Control of COVID-19 dynamics through a fractional-order model

We investigate, through a fractional mathematical model, the effects of physical distance on the SARS-CoV-2 virus transmission. Two controls are considered in our model for eradication of the spread of COVID-19: media education, through campaigns explaining the importance of social distancing, use of face masks, etc., towards all population, while the second one is quarantine social isolation of the exposed individuals.
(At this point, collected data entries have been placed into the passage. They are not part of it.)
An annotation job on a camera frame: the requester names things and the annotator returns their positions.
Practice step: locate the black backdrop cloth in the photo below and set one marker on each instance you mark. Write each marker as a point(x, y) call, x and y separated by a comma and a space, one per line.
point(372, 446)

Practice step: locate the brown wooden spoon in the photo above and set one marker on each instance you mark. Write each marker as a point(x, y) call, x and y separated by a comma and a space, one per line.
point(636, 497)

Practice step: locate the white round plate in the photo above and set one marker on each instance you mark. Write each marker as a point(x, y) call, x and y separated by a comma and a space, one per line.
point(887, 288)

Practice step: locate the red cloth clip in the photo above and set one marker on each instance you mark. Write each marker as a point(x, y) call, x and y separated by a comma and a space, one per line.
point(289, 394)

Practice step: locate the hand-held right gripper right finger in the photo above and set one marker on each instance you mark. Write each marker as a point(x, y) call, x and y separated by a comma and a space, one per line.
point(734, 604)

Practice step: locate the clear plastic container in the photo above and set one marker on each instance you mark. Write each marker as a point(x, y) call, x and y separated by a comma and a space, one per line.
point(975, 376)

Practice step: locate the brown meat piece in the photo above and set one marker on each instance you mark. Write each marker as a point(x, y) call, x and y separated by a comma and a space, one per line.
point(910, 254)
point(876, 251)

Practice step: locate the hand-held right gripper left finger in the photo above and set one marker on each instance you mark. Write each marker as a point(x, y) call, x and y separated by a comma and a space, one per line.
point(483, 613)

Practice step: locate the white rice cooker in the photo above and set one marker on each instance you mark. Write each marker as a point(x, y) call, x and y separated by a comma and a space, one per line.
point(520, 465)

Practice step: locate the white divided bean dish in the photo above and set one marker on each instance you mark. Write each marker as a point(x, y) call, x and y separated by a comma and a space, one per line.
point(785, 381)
A general fractional order optimal control problem, and associated optimality conditions of Pontryagin type, are discussed, with the goal to minimize the number of susceptible and infected while maximizing the number of recovered. The extremals are then numerically obtained. (C) 2021 THE AUTHORS. Published by Elsevier BV on behalf of Faculty of Engineering, Alexandria University. This is an open access article under the CC BY-NC-ND license (http://creativecommons.org/ licenses/by-nc-nd/4.0/).

Automated summary

This study investigates the impact of physical distance on the transmission of SARS-CoV-2 using a fractional mathematical model. Two control methods, media education and quarantine, are proposed to minimize the number of susceptible and infected individuals while maximizing the number of recovered individuals. The study discusses a general fractional order optimal control problem and numerically obtains extremals to achieve the set goals.